Journal of Hydrology: Regional Studies (Feb 2025)
Simulation and explanatory analysis of dissolved oxygen dynamics in Lake Ulansuhai, China
Abstract
Study region: The largest lake in China's Yellow River Basin, Ulansuhai. Study focus: After implementing the optimal noise reduction strategies based on wavelet transform for the high-frequency monitoring data, hybrid models coupling random forests, support vector machines, and artificial neural networks were employed to simulate the dissolved oxygen in the lake during both the open-water and ice-covered periods. The optimal hybrid model for each period was selected through extensive analysis, and the shapley additive explanations method was utilized to quantify the contribution of feature variables to the results.

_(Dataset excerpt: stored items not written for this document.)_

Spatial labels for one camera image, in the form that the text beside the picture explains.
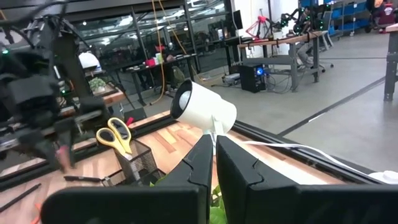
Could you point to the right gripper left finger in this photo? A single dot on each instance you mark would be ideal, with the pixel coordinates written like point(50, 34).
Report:
point(140, 205)

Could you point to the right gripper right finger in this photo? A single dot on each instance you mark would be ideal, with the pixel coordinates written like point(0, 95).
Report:
point(280, 202)

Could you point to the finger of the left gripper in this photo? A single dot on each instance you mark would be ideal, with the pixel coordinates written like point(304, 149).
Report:
point(74, 140)
point(43, 146)

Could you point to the black pen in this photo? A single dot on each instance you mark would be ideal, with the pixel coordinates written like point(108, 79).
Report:
point(18, 199)
point(84, 178)

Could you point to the black mesh desk organizer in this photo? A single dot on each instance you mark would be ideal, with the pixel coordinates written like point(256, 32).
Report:
point(140, 165)

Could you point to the pink red robot arm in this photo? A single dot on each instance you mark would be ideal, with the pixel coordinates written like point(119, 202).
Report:
point(258, 26)

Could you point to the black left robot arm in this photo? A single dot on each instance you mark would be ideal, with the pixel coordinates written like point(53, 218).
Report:
point(62, 53)

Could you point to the office chair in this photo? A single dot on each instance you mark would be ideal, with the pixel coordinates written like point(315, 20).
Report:
point(323, 46)

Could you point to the potted green plant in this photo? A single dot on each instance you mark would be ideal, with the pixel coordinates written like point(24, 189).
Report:
point(217, 211)
point(97, 84)

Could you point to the white desk lamp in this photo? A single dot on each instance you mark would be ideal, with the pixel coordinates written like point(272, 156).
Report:
point(88, 60)
point(208, 105)

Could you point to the black work table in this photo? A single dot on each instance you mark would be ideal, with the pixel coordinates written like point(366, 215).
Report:
point(161, 60)

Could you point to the computer tower blue light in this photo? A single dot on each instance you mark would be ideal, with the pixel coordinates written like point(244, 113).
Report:
point(252, 77)

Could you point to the wooden table grey legs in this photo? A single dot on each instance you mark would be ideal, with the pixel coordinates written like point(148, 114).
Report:
point(280, 40)
point(391, 62)

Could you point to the black robots green lights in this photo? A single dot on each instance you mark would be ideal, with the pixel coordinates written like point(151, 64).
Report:
point(298, 20)

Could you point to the black monitor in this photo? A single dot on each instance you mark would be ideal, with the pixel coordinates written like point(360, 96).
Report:
point(237, 18)

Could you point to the blue storage shelving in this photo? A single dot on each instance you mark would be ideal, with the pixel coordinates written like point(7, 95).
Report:
point(348, 15)

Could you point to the black aluminium table frame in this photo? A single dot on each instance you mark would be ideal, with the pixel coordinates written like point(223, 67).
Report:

New hydrological insight for the region: The results revealed MAE, RMSE, and NSE values of 0.76, 1.01, and 0.92 for WT-RF, and 0.42, 0.55, and 0.84 for WT-SVM. They represent the optimal hybrid models for the open-water and ice-covered periods, respectively. The SHAP analysis showed that water temperature, blue-green algae, pH, turbidity, electrical conductivity, and chlorophyll.a exhibited significant importance in the WT-RF model, in that order. BGA and Chl.a synergistically promoted the increase in DO levels during the open-water period. For the WT-SVM model, Chl.a, BGA, Tur, and Temp exhibited significant contributions to the simulation results in that order. However, only BGA was able to enhance DO levels during the ice-covered period. As seasons change, shifts in key water environment factors affecting DO reveal the complexity of lake ecosystems in a cold and arid region.